### ASSIGNMENT
Go through the listing and return every line with "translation" in it.

RECORDS PROVIDED section start

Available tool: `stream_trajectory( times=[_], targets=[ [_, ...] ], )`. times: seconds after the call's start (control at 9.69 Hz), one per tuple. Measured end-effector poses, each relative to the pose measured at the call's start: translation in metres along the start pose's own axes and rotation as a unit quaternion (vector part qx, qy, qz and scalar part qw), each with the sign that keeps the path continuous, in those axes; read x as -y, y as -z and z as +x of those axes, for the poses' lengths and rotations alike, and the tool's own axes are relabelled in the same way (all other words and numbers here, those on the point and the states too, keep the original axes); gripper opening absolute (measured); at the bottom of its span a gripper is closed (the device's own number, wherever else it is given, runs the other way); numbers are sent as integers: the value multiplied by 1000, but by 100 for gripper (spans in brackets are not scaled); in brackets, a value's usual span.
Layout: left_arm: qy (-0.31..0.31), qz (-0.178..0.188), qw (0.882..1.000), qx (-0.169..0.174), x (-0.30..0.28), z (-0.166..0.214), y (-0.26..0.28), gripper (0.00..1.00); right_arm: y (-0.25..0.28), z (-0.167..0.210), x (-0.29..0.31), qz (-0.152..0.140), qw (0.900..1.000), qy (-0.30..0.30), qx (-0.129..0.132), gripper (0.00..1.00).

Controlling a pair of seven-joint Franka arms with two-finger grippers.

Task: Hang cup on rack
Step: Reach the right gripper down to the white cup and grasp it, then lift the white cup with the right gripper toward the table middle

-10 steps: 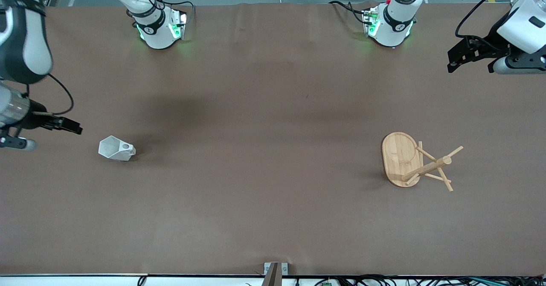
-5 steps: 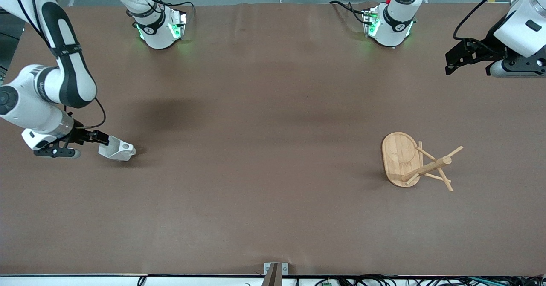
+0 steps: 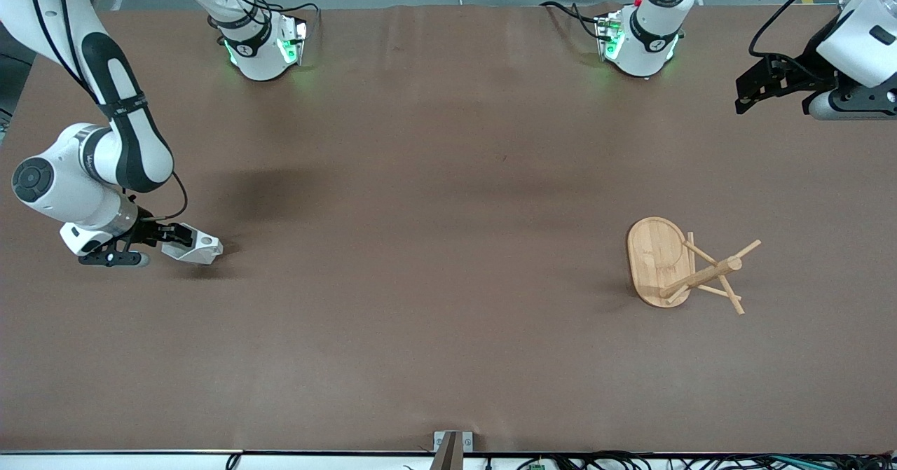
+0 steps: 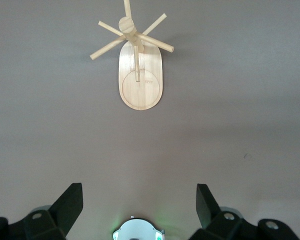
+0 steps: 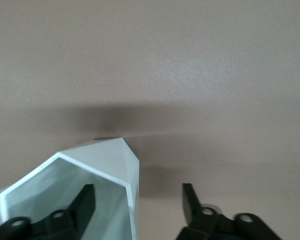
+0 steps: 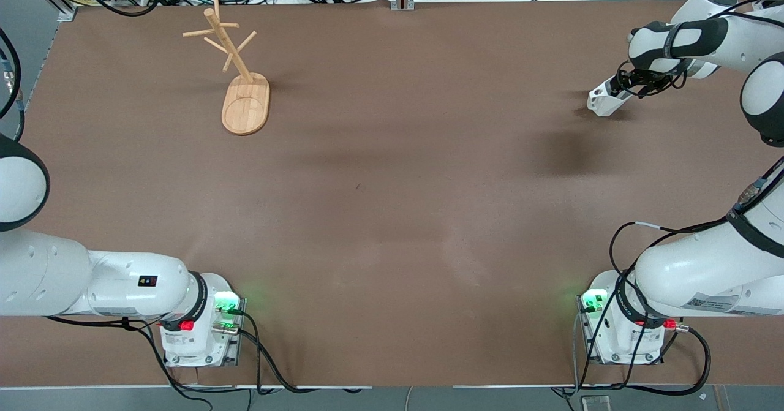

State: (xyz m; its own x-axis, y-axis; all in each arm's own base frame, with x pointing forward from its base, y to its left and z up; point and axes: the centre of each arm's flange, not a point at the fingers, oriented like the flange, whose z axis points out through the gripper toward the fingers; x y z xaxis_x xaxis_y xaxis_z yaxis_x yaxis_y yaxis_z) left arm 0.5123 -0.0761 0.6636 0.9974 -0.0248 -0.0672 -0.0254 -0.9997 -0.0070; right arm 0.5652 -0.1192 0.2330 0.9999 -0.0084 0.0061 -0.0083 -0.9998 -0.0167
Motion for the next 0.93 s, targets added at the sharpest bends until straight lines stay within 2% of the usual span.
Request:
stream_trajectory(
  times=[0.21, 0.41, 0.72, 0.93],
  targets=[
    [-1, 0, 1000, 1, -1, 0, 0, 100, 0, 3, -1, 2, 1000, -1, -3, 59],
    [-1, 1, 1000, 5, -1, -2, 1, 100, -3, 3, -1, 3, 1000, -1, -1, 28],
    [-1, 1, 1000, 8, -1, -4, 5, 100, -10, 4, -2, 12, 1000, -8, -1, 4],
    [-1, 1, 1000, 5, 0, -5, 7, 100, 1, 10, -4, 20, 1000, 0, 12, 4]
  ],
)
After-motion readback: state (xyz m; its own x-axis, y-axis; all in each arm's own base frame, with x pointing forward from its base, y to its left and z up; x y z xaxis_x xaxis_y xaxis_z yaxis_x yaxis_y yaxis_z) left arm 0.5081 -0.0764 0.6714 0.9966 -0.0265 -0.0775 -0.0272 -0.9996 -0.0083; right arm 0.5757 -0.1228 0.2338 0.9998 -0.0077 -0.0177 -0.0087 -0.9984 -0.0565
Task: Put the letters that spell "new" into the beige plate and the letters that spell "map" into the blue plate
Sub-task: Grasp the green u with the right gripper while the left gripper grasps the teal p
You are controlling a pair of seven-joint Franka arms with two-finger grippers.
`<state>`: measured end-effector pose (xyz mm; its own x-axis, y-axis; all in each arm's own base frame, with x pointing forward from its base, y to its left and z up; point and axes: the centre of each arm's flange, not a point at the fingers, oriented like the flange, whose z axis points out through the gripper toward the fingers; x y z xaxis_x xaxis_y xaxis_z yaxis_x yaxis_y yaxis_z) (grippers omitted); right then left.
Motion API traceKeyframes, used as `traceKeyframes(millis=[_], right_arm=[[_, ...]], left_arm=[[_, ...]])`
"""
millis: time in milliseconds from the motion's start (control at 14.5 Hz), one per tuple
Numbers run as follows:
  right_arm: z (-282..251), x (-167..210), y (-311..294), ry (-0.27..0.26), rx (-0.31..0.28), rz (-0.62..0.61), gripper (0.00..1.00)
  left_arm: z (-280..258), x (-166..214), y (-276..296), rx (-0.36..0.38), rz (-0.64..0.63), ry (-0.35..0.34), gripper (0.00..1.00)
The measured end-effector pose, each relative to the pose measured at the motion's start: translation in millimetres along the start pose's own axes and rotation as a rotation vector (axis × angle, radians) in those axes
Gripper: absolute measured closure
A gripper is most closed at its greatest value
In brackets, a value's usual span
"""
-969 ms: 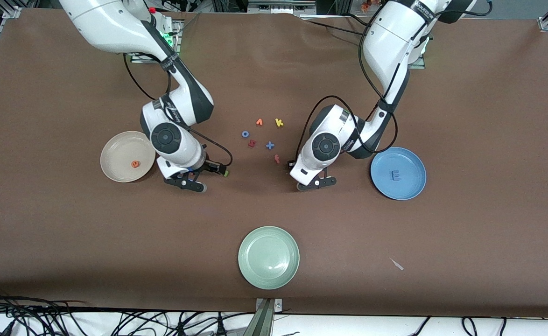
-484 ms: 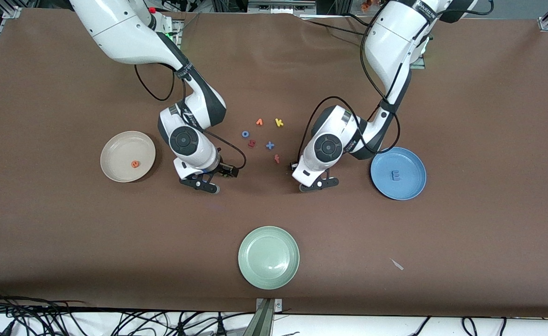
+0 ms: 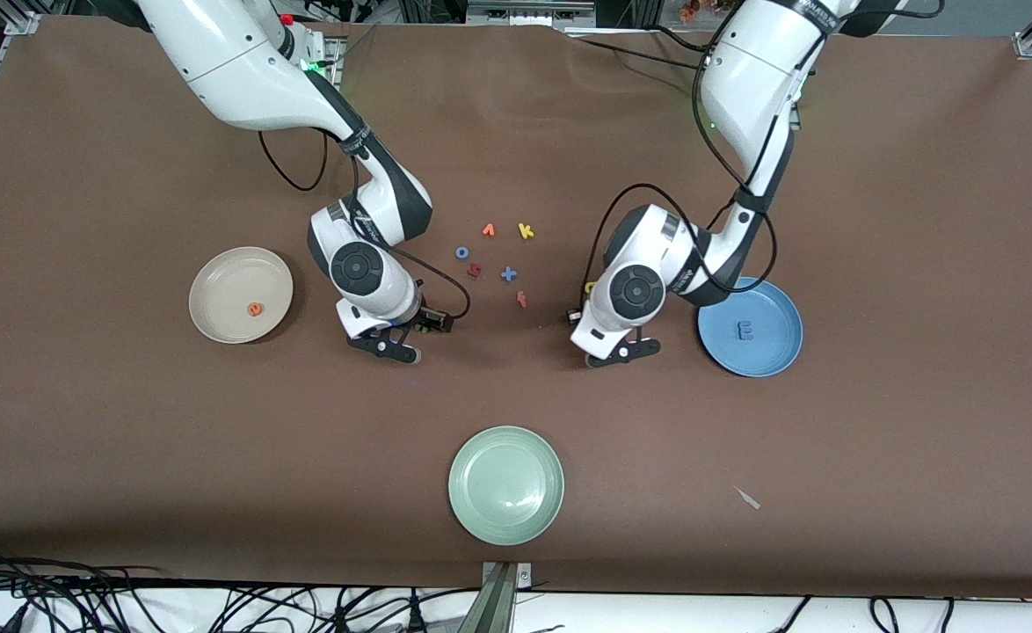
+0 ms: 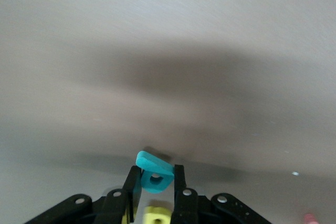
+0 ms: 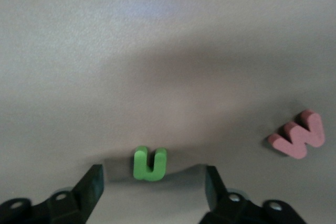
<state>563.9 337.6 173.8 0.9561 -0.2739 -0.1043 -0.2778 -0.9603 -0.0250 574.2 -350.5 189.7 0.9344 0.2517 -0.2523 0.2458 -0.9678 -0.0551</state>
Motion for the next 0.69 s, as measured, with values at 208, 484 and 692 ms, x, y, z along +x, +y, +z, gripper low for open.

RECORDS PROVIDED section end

### WORKED SOLUTION
Available tool: `stream_trajectory( times=[_], targets=[ [_, ...] ], )`. times: seconds after the call's start (control at 9.69 Hz), one per tuple. Measured end-effector poses, each relative to the pose measured at the call's start: translation in metres along the start pose's own axes and rotation as a unit quaternion (vector part qx, qy, qz and scalar part qw), each with the sign that keeps the path continuous, in those axes; read x as -y, y as -z and z as +x of those axes, for the poses' lengths and rotations alike, and the tool's own axes are relabelled in the same way (all other words and numbers here, those on the point and the states too, keep the original axes); gripper opening absolute (measured); at the bottom of its span a gripper is closed (the device's own number, wherever else it is given, runs the other way); numbers are sent as integers: the value multiplied by 1000, but by 100 for gripper (spans in brackets are not scaled); in brackets, a value's usual span.
The measured end-effector pose, each relative to the pose measured at the motion's start: translation in millimetres along the start pose's own axes and rotation as a rotation vector (axis × angle, radians) in those axes

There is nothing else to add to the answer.